図書館戦争

  • 『図書館戦争』

  • 有川浩
  • 角川文庫
  • 700円(税込)
  • 2011年4月
  • 図書館の自由が侵される時、我々は団結して、あくまで自由を守る。公序良俗を乱し、人権を侵害する表現を取り締まる法律として「メディア良化法」が施行された現代。表現の自由を守るために、図書隊は奮闘する。

最優秀推薦文

図書館戦争(笑)

推薦文No.4-3
立教大学文芸批評研究会

 はじめに、図書館で戦争をしているという状況を考えてみよう。

 無数の棚に本たちが静かに並び、そして市民が静かに本を読む空間である図書館。そんな図書館という空間だけが、平和なこの日本の中で唯一戦場になる――これだけならギャグである。
 普段は図書館の業務に追われる主人公たちが、敵襲来時には武器を手に取って軍事行動(つまりドンパチ)をはじめる。つまり静かにしていなければいけない図書館で、図書館員が一番騒がしいという状況が発生する――これではアイロニーだ。

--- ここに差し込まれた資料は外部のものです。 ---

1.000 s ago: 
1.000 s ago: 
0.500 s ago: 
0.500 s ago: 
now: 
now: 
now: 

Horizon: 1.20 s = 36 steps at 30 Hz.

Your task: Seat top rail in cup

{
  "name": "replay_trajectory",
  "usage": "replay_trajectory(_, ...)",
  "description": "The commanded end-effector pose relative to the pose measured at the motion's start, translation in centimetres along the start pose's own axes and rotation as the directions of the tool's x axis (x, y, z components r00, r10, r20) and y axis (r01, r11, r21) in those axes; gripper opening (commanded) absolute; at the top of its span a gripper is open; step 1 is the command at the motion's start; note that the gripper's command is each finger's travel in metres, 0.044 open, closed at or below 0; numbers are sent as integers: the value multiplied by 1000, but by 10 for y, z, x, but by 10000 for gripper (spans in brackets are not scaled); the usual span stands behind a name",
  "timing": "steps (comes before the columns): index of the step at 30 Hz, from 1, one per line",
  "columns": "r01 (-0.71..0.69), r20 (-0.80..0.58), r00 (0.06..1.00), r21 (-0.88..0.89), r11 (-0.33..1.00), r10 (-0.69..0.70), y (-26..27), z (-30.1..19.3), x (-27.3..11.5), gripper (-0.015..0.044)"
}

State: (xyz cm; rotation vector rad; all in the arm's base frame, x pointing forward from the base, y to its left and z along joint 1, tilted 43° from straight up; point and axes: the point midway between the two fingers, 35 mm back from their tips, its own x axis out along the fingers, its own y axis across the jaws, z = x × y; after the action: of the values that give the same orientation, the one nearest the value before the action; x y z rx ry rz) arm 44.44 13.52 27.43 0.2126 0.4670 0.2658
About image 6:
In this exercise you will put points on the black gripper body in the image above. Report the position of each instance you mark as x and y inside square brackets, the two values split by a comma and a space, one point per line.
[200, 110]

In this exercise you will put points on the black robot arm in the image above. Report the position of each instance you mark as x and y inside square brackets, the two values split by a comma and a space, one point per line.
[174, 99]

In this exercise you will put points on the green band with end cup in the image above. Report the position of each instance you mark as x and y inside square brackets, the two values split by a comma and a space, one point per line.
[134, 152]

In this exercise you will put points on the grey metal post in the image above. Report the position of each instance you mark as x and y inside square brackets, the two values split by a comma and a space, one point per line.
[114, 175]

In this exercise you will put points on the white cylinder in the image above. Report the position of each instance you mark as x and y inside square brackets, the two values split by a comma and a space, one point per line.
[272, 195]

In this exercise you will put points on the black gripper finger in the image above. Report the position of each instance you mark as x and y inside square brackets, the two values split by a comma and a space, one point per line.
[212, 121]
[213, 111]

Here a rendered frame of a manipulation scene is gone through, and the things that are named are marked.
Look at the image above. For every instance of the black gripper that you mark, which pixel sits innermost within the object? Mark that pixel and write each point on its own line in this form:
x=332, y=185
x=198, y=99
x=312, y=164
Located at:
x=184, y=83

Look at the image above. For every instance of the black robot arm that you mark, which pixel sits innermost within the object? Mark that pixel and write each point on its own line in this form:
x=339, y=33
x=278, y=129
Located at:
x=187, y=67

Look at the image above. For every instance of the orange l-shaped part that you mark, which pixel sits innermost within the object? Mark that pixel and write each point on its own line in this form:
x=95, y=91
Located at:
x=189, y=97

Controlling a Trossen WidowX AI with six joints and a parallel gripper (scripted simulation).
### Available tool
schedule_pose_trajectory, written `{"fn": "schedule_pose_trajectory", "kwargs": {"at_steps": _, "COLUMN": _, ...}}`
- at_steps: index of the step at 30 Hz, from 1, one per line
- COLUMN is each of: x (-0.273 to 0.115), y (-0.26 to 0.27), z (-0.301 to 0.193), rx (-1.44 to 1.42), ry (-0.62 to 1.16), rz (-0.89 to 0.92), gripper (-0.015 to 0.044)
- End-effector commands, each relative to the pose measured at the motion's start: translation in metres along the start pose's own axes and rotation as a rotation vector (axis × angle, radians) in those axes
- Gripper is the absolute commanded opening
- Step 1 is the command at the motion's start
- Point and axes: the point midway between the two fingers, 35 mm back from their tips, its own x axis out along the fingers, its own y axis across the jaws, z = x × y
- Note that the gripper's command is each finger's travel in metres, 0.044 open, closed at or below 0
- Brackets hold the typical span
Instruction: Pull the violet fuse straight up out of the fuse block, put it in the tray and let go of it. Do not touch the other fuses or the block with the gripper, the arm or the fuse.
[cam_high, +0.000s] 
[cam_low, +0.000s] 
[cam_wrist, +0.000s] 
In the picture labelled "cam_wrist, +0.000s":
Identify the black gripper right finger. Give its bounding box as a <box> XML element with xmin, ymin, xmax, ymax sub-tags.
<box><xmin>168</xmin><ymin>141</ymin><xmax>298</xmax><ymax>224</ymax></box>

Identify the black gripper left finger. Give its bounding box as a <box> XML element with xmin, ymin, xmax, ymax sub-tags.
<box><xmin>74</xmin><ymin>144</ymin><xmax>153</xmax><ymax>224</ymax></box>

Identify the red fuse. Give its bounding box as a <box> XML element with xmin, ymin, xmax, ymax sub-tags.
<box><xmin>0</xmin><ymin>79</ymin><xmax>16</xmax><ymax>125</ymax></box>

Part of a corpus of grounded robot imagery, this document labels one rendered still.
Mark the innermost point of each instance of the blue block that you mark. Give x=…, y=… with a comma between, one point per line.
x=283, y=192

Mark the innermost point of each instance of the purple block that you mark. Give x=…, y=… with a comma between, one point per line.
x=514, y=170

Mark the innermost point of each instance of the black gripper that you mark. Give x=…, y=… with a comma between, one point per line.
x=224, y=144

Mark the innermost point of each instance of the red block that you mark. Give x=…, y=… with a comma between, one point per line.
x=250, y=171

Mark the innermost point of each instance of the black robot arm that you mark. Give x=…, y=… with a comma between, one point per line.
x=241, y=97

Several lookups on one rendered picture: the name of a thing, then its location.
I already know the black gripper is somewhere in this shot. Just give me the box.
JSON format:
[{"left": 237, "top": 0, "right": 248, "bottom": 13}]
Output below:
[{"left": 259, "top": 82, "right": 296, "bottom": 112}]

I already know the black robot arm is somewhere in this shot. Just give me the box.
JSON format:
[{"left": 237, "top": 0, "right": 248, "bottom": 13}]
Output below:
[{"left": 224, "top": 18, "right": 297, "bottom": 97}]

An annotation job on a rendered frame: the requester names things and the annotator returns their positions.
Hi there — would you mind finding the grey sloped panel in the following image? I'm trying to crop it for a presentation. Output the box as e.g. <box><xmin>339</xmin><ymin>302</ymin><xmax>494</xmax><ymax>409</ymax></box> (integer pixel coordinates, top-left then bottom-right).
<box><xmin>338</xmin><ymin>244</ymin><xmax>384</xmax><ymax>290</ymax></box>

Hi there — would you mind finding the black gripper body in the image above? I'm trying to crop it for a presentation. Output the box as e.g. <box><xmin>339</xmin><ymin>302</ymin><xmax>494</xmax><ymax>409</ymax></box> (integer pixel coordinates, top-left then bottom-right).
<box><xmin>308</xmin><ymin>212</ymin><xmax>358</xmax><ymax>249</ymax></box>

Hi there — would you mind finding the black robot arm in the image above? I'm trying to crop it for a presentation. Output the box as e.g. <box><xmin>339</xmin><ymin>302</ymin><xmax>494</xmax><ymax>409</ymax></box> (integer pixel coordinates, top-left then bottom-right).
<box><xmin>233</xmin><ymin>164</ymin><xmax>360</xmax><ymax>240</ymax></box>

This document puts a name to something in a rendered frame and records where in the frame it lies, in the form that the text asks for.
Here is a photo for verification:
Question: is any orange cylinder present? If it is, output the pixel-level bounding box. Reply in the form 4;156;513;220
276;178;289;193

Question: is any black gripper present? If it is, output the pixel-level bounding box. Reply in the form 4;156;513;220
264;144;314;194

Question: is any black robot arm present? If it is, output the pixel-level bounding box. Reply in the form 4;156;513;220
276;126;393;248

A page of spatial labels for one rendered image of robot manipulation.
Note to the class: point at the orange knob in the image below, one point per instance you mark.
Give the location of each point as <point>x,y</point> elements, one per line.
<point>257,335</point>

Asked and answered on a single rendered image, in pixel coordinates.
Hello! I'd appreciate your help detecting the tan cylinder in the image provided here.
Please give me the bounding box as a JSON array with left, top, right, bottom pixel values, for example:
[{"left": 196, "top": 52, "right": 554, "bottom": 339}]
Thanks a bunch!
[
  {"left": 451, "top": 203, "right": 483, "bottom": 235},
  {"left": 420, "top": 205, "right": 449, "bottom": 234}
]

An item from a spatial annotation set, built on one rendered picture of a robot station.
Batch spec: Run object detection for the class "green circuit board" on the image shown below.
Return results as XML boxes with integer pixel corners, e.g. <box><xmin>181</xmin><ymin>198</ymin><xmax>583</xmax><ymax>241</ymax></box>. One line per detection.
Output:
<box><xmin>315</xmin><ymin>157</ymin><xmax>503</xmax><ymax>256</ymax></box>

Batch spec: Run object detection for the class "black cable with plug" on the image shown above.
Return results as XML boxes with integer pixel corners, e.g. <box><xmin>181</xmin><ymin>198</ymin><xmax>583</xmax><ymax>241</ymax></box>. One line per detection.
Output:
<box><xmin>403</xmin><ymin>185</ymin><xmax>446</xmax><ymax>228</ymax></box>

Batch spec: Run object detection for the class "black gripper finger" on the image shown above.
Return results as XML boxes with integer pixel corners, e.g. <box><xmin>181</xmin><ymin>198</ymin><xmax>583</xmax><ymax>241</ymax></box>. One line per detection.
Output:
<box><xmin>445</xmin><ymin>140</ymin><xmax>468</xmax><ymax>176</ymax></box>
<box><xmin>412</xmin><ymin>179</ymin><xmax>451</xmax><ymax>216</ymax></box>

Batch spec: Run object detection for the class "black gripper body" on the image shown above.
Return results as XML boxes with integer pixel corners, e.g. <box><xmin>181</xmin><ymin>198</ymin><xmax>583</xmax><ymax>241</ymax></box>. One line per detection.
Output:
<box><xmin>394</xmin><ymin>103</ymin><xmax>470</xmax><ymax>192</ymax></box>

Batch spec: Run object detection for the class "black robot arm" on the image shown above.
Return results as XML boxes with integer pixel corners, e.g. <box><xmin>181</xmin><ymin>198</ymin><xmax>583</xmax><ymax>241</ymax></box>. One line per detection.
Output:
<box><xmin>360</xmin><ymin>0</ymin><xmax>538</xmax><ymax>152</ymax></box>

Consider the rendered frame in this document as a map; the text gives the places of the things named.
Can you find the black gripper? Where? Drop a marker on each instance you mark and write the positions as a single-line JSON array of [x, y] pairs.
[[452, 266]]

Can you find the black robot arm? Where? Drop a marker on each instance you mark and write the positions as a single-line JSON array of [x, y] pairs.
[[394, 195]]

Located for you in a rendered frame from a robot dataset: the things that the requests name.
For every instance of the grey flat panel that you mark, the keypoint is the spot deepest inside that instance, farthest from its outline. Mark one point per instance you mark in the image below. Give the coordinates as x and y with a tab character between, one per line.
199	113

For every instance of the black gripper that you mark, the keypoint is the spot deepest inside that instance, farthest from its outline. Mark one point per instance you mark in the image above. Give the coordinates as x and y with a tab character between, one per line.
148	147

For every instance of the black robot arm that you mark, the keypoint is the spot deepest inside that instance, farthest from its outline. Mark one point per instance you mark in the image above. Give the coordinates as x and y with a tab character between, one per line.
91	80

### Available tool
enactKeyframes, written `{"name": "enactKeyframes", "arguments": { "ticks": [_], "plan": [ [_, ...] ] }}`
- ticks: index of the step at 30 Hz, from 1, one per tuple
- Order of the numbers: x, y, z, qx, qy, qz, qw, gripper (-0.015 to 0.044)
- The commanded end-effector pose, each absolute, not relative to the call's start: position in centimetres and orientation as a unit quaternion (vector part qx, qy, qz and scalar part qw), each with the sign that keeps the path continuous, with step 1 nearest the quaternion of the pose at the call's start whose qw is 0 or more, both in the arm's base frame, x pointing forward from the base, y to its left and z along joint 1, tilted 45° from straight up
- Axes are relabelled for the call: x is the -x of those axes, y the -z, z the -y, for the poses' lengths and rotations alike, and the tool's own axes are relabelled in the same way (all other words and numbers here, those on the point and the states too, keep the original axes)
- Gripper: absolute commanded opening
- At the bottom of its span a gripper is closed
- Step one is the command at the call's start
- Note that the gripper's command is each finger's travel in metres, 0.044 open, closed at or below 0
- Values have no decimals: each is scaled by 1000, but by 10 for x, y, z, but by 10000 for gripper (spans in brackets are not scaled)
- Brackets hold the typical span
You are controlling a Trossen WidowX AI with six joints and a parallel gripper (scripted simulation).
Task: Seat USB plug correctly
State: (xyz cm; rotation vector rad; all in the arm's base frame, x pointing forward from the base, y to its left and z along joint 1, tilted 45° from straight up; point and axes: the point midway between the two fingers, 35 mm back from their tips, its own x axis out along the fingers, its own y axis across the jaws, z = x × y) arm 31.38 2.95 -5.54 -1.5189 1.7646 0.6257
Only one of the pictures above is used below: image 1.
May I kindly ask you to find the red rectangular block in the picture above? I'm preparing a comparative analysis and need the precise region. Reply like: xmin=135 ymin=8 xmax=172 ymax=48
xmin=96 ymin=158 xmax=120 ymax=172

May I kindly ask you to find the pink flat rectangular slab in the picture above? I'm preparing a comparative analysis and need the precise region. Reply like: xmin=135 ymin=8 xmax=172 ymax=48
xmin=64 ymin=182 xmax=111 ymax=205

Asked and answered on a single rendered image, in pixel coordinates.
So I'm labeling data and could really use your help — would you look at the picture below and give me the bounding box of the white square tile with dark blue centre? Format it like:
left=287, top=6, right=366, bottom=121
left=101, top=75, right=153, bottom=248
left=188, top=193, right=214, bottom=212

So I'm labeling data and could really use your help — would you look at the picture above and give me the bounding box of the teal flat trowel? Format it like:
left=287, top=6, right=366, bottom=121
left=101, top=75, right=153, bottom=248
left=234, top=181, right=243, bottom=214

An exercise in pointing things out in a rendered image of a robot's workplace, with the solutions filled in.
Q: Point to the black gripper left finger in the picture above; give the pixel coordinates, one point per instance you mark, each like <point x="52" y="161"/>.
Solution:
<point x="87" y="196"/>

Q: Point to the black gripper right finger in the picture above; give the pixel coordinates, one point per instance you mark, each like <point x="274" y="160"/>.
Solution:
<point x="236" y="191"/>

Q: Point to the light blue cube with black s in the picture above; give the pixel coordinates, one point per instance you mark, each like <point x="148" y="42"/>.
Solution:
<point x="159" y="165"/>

 だがしかし、そしてなぜか、有川浩の『図書館戦争』はそんな滑稽な小説にはなっていない。かつて自分と大切な本を守ってくれた「王子様」にあこがれて図書館で本を守る危険な職についた主人公の、純粋な気持ちが全編ににじみ出た、とても清々しい青春小説に仕上がっている。作者は、「図書館で戦争」という奇抜な設定をあくまでも自然に描き、そして「ベタ甘」と称されるラブコメのストーリーを巧みに構築して、『図書館戦争』というヒット作を世に放った。
 この物語において「本を守る戦い」、つまり言論の自由を巡る戦いは、物語のバックグランドに徹している。本を狩る者たちの言い分はほとんど登場せず、主人公にとって本を守ることは無条件で「正義」と映っている。つまり「本を守る戦い」そのものの「意味」は考察されていない。しかし、「本を守る戦い」は図書館で戦争をしているという舞台設定を生みだし、その舞台設定を得て主人公達のドラマは繰り広げられる。つまり「本を守る戦い」とは、『図書館戦争』の物語を支える背景、バックグラウンドなのだ。
 このように、『図書館戦争』の物語は二つの層から成り立っている。主人公達の「ラブコメ」なドラマの層を、「本を守る戦い」の層がバックグラウンドとして支えている。そしてこの二層性こそが『図書館戦争』の魅力なのだ。本を大切に思う気持ち、仲を大切に思う気持ち、大事な人を想う気持ち、試練を経験した成長――すべてが一つの物語に詰まっている。そして、この「図書館で戦争」という奇妙な組み合わせを、ここまでの作品にまで仕上げた作者の力量こそ、驚嘆に値するのだ。